Wakeman, D.G. & Henson, R.N. (2015). A multi-subject, multi-modal human neuroimaging dataset. Sci. Data 2:150001 doi: 10.1038/sdata.2015.1,

available through ftp://ftp.mrc-cbu.cam.ac.uk/personal/rik.henson/wakemandg_hensonrn/

If you use the head geometry in a publication, please cite the Wakeman--Henson publication and include the above information.

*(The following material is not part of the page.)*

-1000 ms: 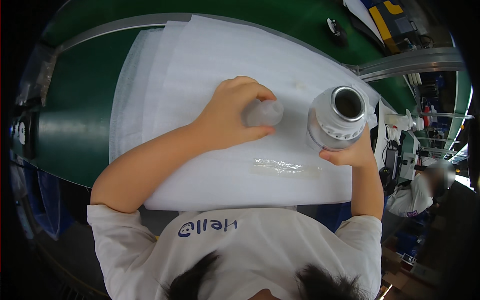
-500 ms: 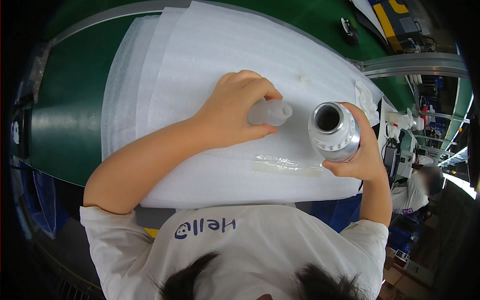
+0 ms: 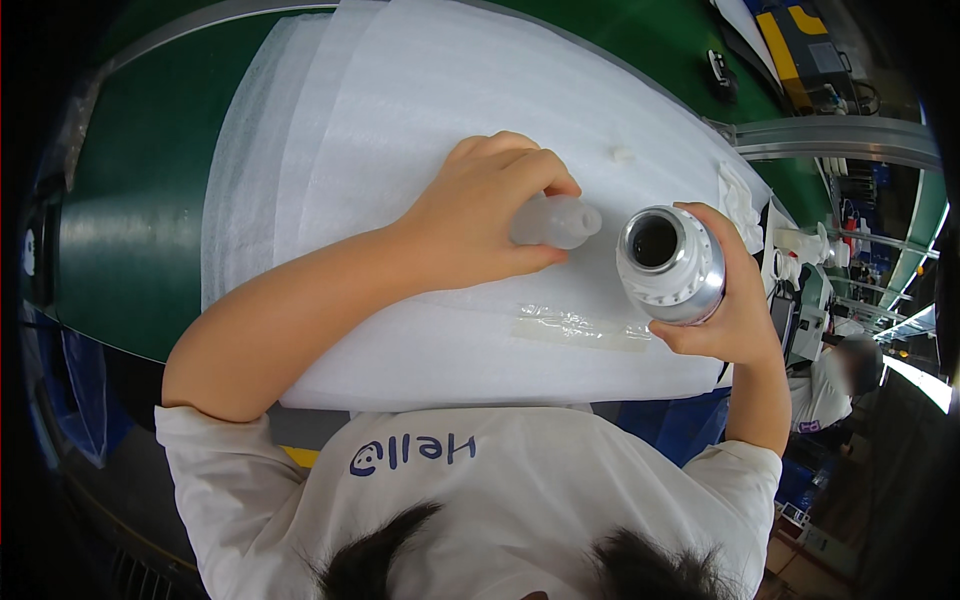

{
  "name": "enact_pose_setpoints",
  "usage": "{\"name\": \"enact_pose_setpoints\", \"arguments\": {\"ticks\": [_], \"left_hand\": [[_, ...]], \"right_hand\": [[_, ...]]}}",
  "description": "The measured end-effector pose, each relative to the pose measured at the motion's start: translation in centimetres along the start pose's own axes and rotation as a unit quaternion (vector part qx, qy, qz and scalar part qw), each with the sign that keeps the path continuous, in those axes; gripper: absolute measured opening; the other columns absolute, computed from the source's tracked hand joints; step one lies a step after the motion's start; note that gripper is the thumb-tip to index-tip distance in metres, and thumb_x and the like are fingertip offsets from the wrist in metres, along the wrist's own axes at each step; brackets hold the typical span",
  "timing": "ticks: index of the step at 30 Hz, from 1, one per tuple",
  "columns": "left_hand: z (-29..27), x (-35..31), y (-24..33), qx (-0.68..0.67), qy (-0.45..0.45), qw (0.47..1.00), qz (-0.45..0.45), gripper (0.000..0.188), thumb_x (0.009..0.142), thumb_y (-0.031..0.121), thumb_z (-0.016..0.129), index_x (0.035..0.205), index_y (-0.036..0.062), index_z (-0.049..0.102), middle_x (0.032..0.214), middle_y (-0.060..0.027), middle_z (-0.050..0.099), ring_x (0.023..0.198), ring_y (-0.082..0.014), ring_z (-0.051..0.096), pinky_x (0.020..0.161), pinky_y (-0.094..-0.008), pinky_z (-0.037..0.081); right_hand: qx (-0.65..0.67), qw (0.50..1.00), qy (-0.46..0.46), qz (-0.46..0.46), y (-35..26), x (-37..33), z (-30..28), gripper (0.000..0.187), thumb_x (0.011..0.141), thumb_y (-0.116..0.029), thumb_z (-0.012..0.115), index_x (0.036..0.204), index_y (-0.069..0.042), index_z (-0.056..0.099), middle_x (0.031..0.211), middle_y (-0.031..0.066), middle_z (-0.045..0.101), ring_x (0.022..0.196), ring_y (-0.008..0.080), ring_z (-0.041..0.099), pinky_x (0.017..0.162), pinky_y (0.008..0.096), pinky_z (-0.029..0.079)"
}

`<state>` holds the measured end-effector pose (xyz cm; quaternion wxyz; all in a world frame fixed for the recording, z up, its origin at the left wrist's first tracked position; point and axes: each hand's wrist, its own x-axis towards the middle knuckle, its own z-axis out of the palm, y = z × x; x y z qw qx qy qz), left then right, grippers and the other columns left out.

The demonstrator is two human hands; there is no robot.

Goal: Refilling a small plastic squeeze bottle with liquid from a larger metal container and capping the bottles in an assembly line environment.

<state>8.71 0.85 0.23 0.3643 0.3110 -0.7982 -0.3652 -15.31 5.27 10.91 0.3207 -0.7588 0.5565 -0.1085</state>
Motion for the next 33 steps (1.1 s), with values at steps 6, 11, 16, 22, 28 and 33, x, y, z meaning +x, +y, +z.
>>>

The meshes were constructed with SPM, using scripts provided with the data. Sensor geometries of a 306-channel Neuromag MEG system (as described in MNE-C software, http://mne.tools/) and 256-channel ABC EEG-layout (as described by Biosemi, http://www.biosemi.com/download/Cap_coords_all.xls, were added manually by the author. The sensors and their coregistrations do not correspond to the sensors used in the of the Wakeman–Henson dataset.

References

  • Stenroos, M., Nummenmaa, A., 2016. Incorporating and compensating cerebrospinal fluid in surface-based forward models of magneto- and electroencephalography. PLoS ONE 11(7):e0159595, 2016.
  • Stenroos, M., Hunold, A., Haueisen, J., 2014. Comparison of three-shell and simplified volume conductor models in magnetoencephalography. Neuroimage 94, 337–348.
  • Stenroos, M., Sarvas, J., 2012. Bioelectromagnetic forward problem: isolated source approach revis(it)ed. Phys Med Biol 57, 3517–3535.
  • Stenroos, M., Nenonen, J., 2012. On the accuracy of collocation and Galerkin BEM in the EEG/MEG forward problem. Int J Bioelectromagnetism 14, 29–33.
  • Stenroos, M., Mäntynen, V., Nenonen, J., 2007. A Matlab library for solving quasi-static volume conduction problems using the boundary element method. Comput Methods Programs Biomed 88, 256–263.

For BEM solution in a general piece-wise homogeneous model, see

  • Stenroos M., 2016. Integral equations and boundary-element solution for static potential in a general piece-wise homogeneous volume conductor. Phys Med Biol 61:N606–N617.